The Department for Education (DfE) overhauled its security investment in the most recent financial year (FY 20-21), by increasing security courses on offer to staff from four to 44. Additionally, course participants surged from just under 7,000 in FY 19-20, to over 30,000 this year, a 329% increase.
These figures were obtained under the Freedom of Information act and analysed by a Parliament Street think tank. The data also revealed that total cyber training spend increased from £1,996 in FY 19-20, to £31,960 in FY 20-21, which is an increase of over 1,400%.
A majority of the course attendees completed a series of basic cyber security e-learning sessions, including a simulated cyber attack course with remedial phishing training. These courses were attended by 23,419 total participants, however this figure does not reflect the total number of individual staff members, as it’s possible that multiple staff members participated in multiple sessions.

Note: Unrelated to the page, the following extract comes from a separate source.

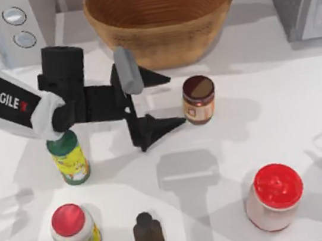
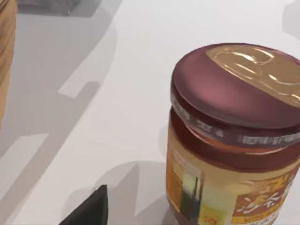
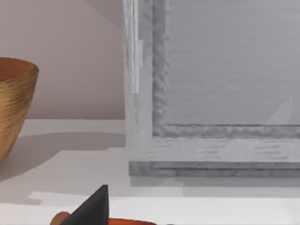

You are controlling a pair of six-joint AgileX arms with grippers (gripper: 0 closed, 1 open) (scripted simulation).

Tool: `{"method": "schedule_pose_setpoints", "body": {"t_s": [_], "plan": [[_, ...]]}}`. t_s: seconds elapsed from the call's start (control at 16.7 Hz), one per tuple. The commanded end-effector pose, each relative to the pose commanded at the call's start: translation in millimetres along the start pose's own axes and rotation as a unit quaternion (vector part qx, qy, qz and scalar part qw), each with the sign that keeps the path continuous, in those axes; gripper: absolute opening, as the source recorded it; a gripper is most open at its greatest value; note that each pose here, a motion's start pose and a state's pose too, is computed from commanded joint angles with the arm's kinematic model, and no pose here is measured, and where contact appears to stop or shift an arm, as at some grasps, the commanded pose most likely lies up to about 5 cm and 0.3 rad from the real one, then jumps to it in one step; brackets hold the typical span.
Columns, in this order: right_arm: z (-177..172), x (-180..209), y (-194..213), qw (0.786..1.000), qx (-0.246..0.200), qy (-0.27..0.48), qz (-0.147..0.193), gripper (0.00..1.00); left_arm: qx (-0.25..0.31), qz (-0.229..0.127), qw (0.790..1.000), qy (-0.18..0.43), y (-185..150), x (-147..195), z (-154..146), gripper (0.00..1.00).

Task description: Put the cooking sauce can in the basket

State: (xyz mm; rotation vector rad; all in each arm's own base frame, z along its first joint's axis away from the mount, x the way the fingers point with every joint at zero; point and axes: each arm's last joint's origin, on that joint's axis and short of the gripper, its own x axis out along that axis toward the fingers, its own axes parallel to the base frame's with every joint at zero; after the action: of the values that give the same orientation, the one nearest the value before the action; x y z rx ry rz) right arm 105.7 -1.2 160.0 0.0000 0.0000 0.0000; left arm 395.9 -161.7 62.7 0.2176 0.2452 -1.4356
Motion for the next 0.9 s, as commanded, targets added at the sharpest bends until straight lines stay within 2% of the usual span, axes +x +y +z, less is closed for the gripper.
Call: {"method": "schedule_pose_setpoints", "body": {"t_s": [0.42, 0.9], "plan": [[0.0, 0.0, 0.0, 1.0, 0.0, 0.0, 0.0, 1.0, 0.0, 0.002, 1.0, -0.001, 1.3, 0.3, 2.3, 1.0], [0.0, 0.0, 0.0, 1.0, 0.0, 0.0, 0.0, 1.0, 0.0, -0.004, 1.0, 0.002, -6.2, 49.8, 15.6, 1.0]]}}
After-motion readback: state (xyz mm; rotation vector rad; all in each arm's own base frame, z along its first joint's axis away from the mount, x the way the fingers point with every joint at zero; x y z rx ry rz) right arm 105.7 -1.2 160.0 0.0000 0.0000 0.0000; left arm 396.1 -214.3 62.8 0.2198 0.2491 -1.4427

Many of the e-learning courses were free-of-charge to the Department for Education, as they were part of the Department’s overall arrangement with Civil Service Learning or was carried out using internal DfE tools and resources. The second most popular e-learning training course was ‘Reporting Phishing’, which educated staffers on how and when to report suspicious emails.
The Department for Education also spent over £30,000 on 17 specialised training courses and exams for some of its staffers – these included courses on Information Systems, Security Risk Management and Microsoft 365 Fundamentals.

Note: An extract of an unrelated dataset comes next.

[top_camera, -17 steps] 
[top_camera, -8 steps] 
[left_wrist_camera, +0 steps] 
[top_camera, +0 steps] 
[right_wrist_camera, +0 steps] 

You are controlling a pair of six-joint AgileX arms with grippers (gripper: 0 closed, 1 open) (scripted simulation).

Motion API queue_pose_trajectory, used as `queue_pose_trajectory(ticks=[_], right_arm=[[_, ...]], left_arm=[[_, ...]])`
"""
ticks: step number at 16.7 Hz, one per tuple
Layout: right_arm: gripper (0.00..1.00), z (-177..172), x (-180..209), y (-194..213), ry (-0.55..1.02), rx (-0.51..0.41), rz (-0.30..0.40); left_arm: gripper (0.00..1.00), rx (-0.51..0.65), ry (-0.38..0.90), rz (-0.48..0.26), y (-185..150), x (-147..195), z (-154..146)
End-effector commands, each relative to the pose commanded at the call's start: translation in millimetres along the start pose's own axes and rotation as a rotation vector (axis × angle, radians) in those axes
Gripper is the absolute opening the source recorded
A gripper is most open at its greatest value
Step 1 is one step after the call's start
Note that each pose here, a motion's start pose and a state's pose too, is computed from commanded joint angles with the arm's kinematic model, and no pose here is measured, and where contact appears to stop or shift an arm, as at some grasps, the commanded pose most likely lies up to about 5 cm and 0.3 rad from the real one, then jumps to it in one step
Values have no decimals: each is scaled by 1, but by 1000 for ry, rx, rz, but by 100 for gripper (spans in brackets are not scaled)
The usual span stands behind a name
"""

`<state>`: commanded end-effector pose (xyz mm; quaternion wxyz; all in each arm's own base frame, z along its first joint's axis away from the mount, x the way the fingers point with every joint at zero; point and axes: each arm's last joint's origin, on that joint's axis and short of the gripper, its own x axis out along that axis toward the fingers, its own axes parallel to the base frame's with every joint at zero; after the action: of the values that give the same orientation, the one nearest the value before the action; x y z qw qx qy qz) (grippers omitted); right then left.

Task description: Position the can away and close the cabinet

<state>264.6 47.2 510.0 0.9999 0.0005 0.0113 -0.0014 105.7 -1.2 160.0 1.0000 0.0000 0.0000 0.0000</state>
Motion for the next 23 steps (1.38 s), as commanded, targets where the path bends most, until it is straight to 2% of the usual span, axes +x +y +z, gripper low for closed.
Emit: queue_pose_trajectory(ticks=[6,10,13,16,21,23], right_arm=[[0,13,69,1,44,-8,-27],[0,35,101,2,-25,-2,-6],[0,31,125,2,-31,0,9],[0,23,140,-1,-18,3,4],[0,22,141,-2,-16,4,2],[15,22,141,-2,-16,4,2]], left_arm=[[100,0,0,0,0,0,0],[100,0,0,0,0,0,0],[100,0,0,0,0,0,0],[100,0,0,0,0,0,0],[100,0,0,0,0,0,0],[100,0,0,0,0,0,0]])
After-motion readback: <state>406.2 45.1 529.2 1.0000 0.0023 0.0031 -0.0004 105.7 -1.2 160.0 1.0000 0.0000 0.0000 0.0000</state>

Many of these paid for training sessions led to official qualifications for staffers, such as the SABSA Chartered Security Architect Foundation Certificate, PRINCE 2 Agile Foundation & Practitioner Certificates in Agile Project Management, and Cisco Certified Network Associate.
For comparison, just two specialised training courses were undertaken by staffers in FY 19-20 including Certified Information Security Manager training course, and the CompTIA Security+ exam qualification.
Edward Blake, Area Vice President EMEA, for Absolute Software commented: “The Department for Education’s boosted investiture into staff training likely reflects a positive attempt to combat surging cyber threat levels targeting the education sector in the wake of the pandemic and remote learning.
“Many public sector organisations are afflicted with a widening digital skills gap, and it’s encouraging to see significant investment into security training to try and turn a major weakness into a strength.
“This investment is particularly important as services become increasingly digitalised and thus cyber threat levels targeting staffers, students and alumni is likely to continue its skyward trajectory, even as the pandemic subsides.”